このブログでは,youtube「授業をつくるTV」と連動して,子どもと教師,子ども同士のやり取りから,授業の姿やそれを作り出す教師の思いを考えていきます。

第1回「あれ?えっ!の瞬間をつくる」

⬆︎クリックして動画を見てください。

子どもが本気で考え出すのは,「あれ?」とか「えっ!」と思った瞬間からだ。教師になりたての自分は,そんなこと考えたこともありませんでした。

 

あるとき,研究校に転勤し,理科の研究授業を先輩教師と一緒に作る機会がありました。

 

子どもに理科の事象を見せて,「あれ?」とか「えっ!」と思う瞬間を作り出す。そして,そこから生まれる疑問を子どもたちに共有させて問題につなげていく。

 

教師から意図的に与えられた疑問だとしても,子どもの中に「どうしてだろう?」「どうやるんだろう?」という気持ちが沸き起こったら,それは子ども自身が追究したい「問い」に変わっていく。今でいう「子どもが問いをもつ」ことだと思います。

 

その後も,そのような瞬間をできるだけ作り出せるように授業をつくりました。けど,それは…今考えれば,言われたからやっていたような気もします。その当時,「教師がそのまま問題を与えても,そんなに変わらないんじゃない」と考えていたこともありました。

 

しかし,ある学校に転勤したときのことです。

 

子どもたちが真っ白な紙のように素直でした。

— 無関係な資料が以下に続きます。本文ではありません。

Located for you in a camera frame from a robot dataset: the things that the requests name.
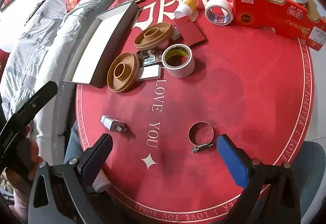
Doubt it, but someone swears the person's blue jeans leg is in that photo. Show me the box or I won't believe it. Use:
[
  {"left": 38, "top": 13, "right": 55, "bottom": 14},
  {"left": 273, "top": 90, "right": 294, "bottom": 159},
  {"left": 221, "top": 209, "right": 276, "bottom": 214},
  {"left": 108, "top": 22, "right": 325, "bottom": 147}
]
[{"left": 64, "top": 122, "right": 85, "bottom": 164}]

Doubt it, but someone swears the white bottle yellow label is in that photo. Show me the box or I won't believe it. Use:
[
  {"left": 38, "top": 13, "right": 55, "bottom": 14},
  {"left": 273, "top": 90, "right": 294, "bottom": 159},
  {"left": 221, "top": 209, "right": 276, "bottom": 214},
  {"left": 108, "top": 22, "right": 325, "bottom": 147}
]
[{"left": 174, "top": 0, "right": 199, "bottom": 20}]

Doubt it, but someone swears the red printed table mat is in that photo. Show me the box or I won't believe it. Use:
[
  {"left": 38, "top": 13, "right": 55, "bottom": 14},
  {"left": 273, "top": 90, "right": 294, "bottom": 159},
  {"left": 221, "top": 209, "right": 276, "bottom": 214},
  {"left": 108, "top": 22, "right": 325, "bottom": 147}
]
[{"left": 75, "top": 0, "right": 315, "bottom": 224}]

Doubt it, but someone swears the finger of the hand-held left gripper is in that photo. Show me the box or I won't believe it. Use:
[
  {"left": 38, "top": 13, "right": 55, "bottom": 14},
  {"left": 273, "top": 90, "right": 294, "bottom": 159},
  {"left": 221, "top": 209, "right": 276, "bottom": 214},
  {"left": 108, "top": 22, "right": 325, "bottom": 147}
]
[{"left": 14, "top": 81, "right": 58, "bottom": 126}]

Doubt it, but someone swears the brown ring-shaped dish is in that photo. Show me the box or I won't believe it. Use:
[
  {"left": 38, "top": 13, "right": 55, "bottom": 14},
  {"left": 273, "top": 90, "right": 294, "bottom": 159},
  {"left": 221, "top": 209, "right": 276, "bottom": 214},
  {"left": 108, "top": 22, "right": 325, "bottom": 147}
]
[
  {"left": 107, "top": 52, "right": 140, "bottom": 93},
  {"left": 134, "top": 24, "right": 174, "bottom": 50}
]

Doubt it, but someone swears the grey tray box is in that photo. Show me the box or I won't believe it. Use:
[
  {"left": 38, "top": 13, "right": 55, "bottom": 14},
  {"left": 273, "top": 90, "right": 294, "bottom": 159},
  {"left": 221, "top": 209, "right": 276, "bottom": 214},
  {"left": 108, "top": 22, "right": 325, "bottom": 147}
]
[{"left": 62, "top": 0, "right": 139, "bottom": 88}]

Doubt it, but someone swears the clear tape roll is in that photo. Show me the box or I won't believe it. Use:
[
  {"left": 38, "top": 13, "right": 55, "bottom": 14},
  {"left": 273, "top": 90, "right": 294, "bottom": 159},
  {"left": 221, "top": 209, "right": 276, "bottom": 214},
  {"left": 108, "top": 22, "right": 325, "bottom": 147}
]
[{"left": 188, "top": 122, "right": 215, "bottom": 153}]

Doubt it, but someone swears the white blanket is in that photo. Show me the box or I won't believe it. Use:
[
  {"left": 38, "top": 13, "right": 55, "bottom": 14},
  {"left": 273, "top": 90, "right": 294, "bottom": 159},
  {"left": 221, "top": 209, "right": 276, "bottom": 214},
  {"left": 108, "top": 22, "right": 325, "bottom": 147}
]
[{"left": 33, "top": 0, "right": 128, "bottom": 163}]

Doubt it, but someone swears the red cardboard box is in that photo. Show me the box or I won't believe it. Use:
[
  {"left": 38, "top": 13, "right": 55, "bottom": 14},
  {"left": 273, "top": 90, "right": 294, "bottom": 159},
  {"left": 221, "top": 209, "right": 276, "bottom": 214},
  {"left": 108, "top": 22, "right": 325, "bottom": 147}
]
[{"left": 221, "top": 0, "right": 326, "bottom": 47}]

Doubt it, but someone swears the small white box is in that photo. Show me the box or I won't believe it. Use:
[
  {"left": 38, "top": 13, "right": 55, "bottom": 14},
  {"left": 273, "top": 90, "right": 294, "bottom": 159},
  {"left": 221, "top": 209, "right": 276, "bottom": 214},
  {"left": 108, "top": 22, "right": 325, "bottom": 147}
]
[{"left": 139, "top": 66, "right": 161, "bottom": 82}]

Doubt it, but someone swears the white tape roll blue print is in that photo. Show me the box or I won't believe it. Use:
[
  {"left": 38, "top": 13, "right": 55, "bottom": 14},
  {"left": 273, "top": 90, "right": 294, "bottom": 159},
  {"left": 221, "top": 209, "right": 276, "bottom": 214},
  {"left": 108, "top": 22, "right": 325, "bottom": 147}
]
[{"left": 204, "top": 0, "right": 234, "bottom": 26}]

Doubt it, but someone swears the grey striped blanket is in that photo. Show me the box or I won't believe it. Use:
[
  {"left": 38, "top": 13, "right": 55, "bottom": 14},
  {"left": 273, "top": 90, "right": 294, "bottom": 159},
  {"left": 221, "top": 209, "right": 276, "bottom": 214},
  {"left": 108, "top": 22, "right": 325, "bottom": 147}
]
[{"left": 0, "top": 0, "right": 69, "bottom": 122}]

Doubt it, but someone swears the grey-blue chair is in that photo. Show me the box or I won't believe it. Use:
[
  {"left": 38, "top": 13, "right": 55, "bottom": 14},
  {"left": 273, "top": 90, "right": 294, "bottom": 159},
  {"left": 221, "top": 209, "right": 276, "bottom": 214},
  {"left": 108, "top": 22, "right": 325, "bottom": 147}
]
[{"left": 267, "top": 140, "right": 326, "bottom": 214}]

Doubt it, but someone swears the person's left forearm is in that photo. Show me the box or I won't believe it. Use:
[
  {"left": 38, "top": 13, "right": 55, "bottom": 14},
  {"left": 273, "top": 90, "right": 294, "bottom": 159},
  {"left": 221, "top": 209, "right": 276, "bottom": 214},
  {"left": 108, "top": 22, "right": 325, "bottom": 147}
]
[{"left": 0, "top": 168, "right": 35, "bottom": 217}]

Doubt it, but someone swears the small red box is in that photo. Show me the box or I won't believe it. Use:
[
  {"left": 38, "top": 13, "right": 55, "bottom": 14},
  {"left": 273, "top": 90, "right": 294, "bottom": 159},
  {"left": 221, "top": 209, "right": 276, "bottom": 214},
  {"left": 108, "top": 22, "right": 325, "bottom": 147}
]
[{"left": 173, "top": 17, "right": 206, "bottom": 48}]

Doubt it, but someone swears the white power adapter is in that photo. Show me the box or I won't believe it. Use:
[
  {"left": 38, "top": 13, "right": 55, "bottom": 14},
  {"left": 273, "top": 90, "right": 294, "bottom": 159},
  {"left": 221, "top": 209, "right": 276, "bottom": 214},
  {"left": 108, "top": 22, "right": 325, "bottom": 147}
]
[{"left": 100, "top": 115, "right": 128, "bottom": 134}]

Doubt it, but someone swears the red snack packet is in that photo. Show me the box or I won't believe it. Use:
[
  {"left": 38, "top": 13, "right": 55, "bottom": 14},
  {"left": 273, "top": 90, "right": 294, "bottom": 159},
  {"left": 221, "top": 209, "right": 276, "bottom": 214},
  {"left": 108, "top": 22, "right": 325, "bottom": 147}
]
[{"left": 138, "top": 51, "right": 163, "bottom": 66}]

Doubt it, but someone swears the person's left hand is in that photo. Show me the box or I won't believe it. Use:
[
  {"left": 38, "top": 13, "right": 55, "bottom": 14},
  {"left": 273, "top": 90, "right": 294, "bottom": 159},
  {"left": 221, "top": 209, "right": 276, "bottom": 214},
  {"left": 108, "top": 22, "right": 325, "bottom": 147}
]
[{"left": 22, "top": 127, "right": 45, "bottom": 171}]

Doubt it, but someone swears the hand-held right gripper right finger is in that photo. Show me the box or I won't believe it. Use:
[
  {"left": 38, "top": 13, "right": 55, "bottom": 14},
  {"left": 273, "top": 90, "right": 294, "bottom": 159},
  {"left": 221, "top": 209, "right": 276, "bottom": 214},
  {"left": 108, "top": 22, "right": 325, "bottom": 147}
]
[{"left": 216, "top": 134, "right": 301, "bottom": 224}]

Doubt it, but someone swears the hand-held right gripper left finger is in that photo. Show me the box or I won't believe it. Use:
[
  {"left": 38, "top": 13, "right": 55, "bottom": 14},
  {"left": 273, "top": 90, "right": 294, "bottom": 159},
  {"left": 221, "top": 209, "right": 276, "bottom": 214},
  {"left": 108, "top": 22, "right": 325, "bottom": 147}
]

面白いときは表情が生き生きとし,本当に授業にのってくる。しかし,面白くないときは本気で面白くない。その不満が表情と態度に素直に現れる。

 

授業において,原因のひとつは,子どもに「あれ?えっ!」という瞬間をもたせたときと,教師が問題を与えたときの違いでした。

 

まず,「あれ?えっ!」という瞬間をもたせたときは,問題が自分のものになっているので,「今何をやるのか,何を考えているのか」をほぼ全員分かっています。しかし,教師が与えた問題では,「今何やるの?」という子どもがいます。

 

教師がいきなり何かを説明して,子どもの心に残っているかというと,ほとんど残っていません。話の要点を考えて理解しながら聞いている子どもは本当に一握りです。

 

子どもが「あれ?」「えっ!」と思い,「なぜだろう」「どうやるんだろう」と思った瞬間から,初めて子どもが自分で考え出す。そこからが始まりなのかもしれません。

 

今でも,「あれ?」「えっ!」の瞬間を大事に授業をつくっています。だから,これを最初の動画にもってきたのかもしれません。